### Material shown:
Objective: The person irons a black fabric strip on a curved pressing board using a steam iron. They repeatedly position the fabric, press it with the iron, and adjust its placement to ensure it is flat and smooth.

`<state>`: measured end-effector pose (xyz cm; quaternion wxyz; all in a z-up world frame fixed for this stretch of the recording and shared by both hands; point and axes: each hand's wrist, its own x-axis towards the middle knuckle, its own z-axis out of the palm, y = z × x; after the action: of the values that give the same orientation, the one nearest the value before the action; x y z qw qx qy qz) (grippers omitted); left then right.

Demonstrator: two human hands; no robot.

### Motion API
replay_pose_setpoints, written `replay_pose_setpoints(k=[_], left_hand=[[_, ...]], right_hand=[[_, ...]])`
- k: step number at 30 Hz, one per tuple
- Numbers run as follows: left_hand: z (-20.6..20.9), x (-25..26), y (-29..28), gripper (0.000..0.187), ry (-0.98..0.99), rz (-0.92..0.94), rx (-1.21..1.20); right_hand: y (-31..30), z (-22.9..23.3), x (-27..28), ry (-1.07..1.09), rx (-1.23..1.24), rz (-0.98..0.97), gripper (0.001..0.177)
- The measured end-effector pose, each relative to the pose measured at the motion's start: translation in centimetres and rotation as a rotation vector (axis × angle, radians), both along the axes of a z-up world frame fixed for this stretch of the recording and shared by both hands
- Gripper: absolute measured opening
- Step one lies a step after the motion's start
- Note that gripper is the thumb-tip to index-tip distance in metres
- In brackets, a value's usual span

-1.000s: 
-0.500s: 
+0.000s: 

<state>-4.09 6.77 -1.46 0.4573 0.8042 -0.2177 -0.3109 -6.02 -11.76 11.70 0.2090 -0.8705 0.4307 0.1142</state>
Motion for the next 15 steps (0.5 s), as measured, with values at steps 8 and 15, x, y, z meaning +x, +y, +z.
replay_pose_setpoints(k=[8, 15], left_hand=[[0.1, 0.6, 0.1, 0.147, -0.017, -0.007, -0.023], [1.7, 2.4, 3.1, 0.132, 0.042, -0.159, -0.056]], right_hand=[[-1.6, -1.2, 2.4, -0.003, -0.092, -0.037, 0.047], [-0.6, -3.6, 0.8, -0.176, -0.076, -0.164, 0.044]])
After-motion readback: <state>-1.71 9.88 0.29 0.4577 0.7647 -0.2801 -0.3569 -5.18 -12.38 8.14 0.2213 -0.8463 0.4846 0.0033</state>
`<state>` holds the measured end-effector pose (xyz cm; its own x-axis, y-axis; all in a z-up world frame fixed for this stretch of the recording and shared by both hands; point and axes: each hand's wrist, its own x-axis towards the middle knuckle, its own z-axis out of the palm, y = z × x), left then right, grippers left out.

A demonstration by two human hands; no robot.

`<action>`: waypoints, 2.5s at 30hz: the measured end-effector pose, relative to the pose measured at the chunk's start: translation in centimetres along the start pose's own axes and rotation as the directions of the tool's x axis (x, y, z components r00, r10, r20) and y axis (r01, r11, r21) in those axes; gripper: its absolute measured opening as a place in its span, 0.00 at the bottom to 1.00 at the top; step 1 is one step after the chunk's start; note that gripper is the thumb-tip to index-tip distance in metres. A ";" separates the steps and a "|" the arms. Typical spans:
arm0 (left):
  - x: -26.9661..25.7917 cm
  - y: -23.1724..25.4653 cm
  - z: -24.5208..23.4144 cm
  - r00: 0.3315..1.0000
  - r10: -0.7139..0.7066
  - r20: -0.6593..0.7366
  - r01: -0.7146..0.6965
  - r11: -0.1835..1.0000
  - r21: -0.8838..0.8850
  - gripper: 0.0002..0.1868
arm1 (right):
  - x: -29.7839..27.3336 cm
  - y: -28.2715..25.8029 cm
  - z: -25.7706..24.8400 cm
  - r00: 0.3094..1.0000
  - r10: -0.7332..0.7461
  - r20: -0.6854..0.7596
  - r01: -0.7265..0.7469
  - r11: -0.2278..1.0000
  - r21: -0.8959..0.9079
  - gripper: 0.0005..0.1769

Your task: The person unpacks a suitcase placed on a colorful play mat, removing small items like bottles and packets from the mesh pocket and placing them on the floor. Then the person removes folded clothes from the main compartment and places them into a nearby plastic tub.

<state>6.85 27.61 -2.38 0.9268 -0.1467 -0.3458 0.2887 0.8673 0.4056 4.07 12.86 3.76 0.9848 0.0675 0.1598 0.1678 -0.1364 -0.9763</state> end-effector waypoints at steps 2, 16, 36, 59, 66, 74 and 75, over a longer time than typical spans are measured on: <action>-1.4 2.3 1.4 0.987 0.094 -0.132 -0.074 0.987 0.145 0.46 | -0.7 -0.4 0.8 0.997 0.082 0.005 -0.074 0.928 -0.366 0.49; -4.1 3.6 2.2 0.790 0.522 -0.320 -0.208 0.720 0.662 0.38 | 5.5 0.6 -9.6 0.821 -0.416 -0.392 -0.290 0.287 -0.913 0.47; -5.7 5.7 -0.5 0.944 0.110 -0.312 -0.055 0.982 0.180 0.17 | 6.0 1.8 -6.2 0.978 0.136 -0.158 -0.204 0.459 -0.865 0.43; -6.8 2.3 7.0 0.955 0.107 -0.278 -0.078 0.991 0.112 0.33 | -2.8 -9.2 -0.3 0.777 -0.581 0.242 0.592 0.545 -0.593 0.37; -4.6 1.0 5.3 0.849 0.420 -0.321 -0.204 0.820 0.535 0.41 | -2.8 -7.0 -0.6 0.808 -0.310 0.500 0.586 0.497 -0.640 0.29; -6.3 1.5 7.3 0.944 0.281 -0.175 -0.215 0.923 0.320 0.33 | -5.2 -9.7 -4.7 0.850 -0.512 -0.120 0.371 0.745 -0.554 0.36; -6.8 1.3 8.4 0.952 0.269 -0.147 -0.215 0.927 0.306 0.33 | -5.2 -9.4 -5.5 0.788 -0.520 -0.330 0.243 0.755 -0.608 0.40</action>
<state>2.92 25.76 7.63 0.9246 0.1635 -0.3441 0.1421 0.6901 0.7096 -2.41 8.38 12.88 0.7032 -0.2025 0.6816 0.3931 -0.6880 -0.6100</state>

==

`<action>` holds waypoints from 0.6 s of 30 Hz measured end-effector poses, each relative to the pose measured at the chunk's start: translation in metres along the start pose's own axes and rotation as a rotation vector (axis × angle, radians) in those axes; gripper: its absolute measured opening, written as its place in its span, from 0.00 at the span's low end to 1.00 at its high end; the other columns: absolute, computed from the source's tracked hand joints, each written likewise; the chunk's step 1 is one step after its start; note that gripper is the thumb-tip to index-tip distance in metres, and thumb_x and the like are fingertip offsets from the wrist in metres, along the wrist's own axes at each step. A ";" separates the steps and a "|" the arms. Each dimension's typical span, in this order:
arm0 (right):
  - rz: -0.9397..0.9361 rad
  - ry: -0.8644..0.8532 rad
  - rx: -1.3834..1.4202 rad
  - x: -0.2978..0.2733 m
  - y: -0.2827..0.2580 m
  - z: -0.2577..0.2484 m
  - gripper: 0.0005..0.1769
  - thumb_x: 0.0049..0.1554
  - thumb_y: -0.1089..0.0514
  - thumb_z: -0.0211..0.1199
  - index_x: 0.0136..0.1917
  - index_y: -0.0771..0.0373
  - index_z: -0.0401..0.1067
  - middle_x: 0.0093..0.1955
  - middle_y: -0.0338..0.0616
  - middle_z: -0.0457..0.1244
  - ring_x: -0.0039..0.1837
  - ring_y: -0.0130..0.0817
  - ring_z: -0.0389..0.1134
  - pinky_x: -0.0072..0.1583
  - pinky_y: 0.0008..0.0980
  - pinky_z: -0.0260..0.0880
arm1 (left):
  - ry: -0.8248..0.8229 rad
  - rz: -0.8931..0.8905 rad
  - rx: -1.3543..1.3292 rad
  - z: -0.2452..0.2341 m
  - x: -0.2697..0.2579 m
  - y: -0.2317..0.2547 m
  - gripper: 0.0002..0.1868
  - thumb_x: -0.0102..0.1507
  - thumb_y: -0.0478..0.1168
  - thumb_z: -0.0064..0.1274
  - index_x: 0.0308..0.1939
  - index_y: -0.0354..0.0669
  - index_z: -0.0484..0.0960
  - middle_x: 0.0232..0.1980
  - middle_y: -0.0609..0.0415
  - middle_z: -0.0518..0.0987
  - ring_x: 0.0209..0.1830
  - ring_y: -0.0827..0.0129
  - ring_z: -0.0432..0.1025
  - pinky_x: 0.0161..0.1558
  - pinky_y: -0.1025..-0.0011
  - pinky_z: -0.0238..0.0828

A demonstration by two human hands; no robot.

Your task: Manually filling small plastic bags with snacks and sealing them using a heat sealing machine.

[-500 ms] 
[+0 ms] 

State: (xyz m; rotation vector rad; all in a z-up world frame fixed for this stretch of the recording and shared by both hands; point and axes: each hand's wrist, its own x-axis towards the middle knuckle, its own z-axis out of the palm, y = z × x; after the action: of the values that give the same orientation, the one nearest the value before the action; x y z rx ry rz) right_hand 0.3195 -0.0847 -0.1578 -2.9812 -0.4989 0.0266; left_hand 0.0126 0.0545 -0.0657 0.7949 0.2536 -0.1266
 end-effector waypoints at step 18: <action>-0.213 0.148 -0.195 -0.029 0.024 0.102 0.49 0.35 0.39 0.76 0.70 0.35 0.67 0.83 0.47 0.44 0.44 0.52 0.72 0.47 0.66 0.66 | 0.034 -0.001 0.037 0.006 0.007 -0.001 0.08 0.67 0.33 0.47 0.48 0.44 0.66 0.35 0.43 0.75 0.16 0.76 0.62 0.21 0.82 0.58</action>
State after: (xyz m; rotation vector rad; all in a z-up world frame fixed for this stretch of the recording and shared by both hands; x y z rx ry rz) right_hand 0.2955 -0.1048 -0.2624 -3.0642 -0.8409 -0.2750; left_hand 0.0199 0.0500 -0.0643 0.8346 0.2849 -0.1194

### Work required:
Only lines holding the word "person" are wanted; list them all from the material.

### Task output:
Objective: The person irons a black fabric strip on a curved pressing board using a steam iron. They repeatedly position the fabric, press it with the iron, and adjust its placement to ensure it is flat and smooth.
Your task: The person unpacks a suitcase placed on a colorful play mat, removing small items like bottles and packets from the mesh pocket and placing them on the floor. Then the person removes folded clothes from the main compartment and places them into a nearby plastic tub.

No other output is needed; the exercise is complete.